Epilepsy remains a significant global health burden, affecting 1% of the world’s population, with the highest rates in sub-Saharan Africa. In Kenya, over 80% of people with epilepsy live in low-resource settings, where access to care is often limited. To address this challenge, Dr. Jane von Gaudecker, Ph.D., RN, associate professor at the Indiana University School of Nursing, is leading a groundbreaking study, “Bridging the Treatment Gap by Expanding Access to Care for People with Epilepsy in Kenya” (BEACON). Supported by a $2.4 million grant from the National Institute of Neurological Disorders and Stroke and the Fogarty International Center, the study seeks to improve epilepsy care in western Kenya, with Dr. Chrispine Owuor Oduor, MBChB, MMed, from Moi Teaching and Referral Hospital in Kenya, serving as co-principal investigator.
Kenya’s healthcare system is divided into various levels, with most people relying on public facilities due to the prohibitive cost of private healthcare. However, von Gaudecker's previous study revealed that only 28% of newly diagnosed epilepsy patients at tertiary hospitals returned for follow-up, underscoring a large treatment gap. Contributing factors include the high cost of care, long travel distances, stigma, and a lack of awareness about the importance of medication adherence.
“This is a treatment gap that we can’t ignore,” said von Gaudecker. “People in rural Kenya face so many indirect costs—travel, time away from work, and stigma—that they often prioritize their daily wages over continuing their care. Our goal with BEACON is to bring epilepsy treatment closer to home.”
The BEACON project is designed to tackle these challenges through a combination of task-sharing and technology. Healthcare professionals—nurses, clinical officers, and medical officers— at the lower levels of the public healthcare system will receive specialized training to diagnose and manage epilepsy, allowing them to handle cases effectively. Also, community health workers will be trained to screen individuals living with epilepsy in the community and support patient follow-up. This task-sharing model will bring care closer to patients in rural and semi-urban areas, reducing the need for long-distance travel to tertiary hospitals. In addition, the study is integrating an Epilepsy Medical Record System (EMRS) to support patient tracking and follow up, ensuring continuity of care.

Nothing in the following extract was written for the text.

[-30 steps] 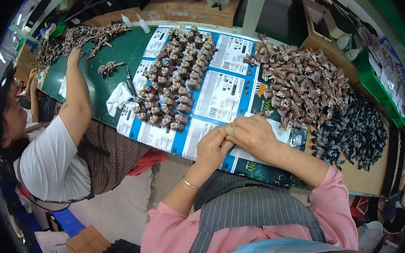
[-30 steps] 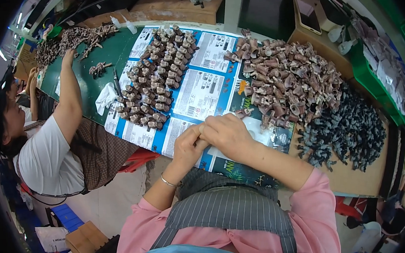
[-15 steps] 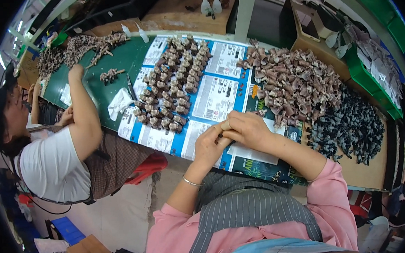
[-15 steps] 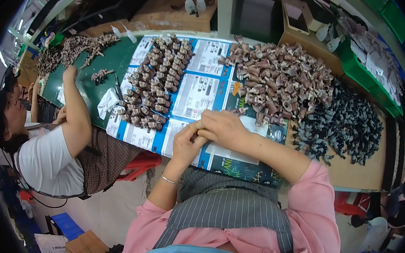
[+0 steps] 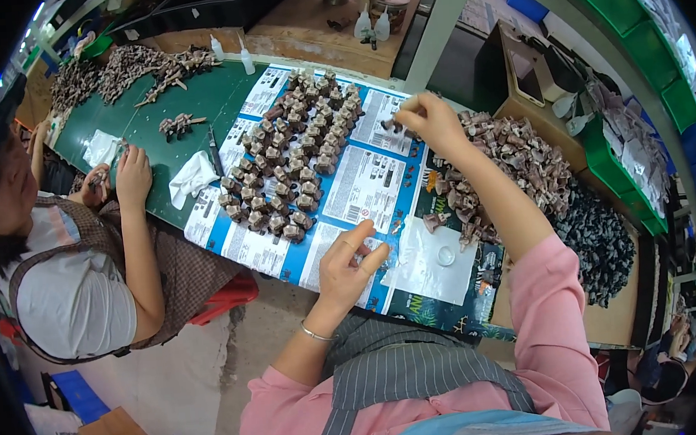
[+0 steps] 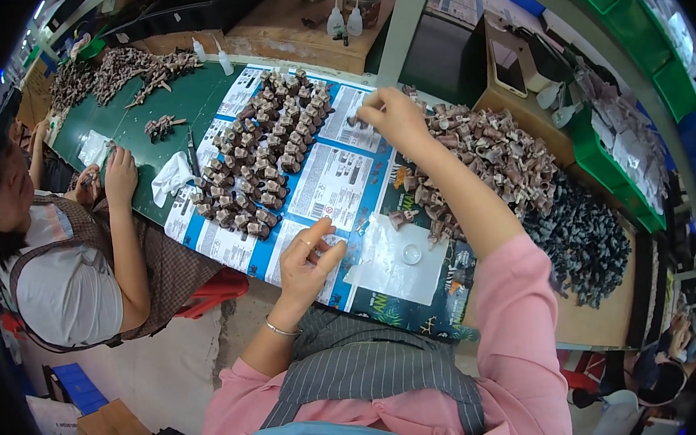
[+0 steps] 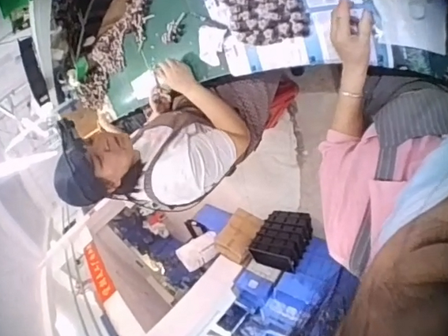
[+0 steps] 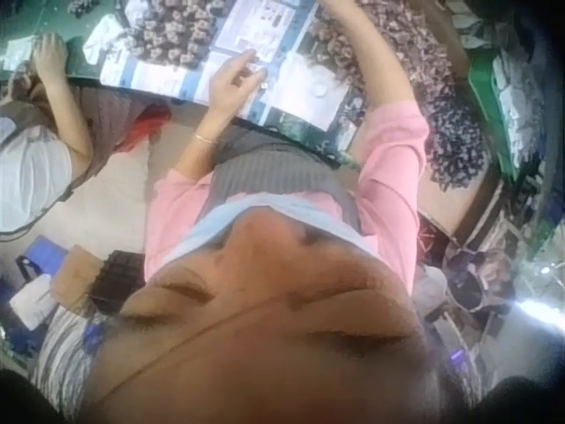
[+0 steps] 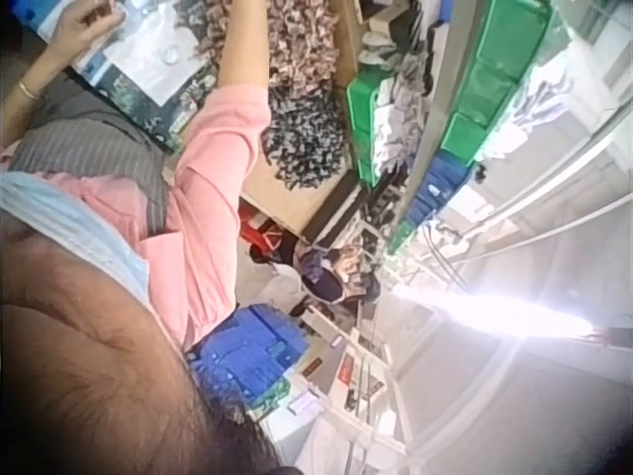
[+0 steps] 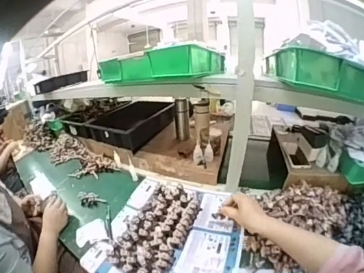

Epilepsy is responsible for a significant disease burden, with delays in treatment and medication non-adherence leading to poor quality of life, high healthcare costs, and a risk of injury or premature death. Cost-effective, culturally appropriate interventions are crucial in closing the treatment gap and improving care retention and antiseizure medication (ASM) adherence.
The BEACON study is innovative in its use of a cluster-randomized trial to compare usual care with a task-sharing intervention supported by the EMRS. Through its three specific aims, the study will build clinical and research capacity in Kenya, evaluate the intervention’s effectiveness, and assess its cost-effectiveness. Ultimately, the project seeks to reduce the epilepsy treatment gap and improve care outcomes by leveraging Kenya’s existing healthcare infrastructure.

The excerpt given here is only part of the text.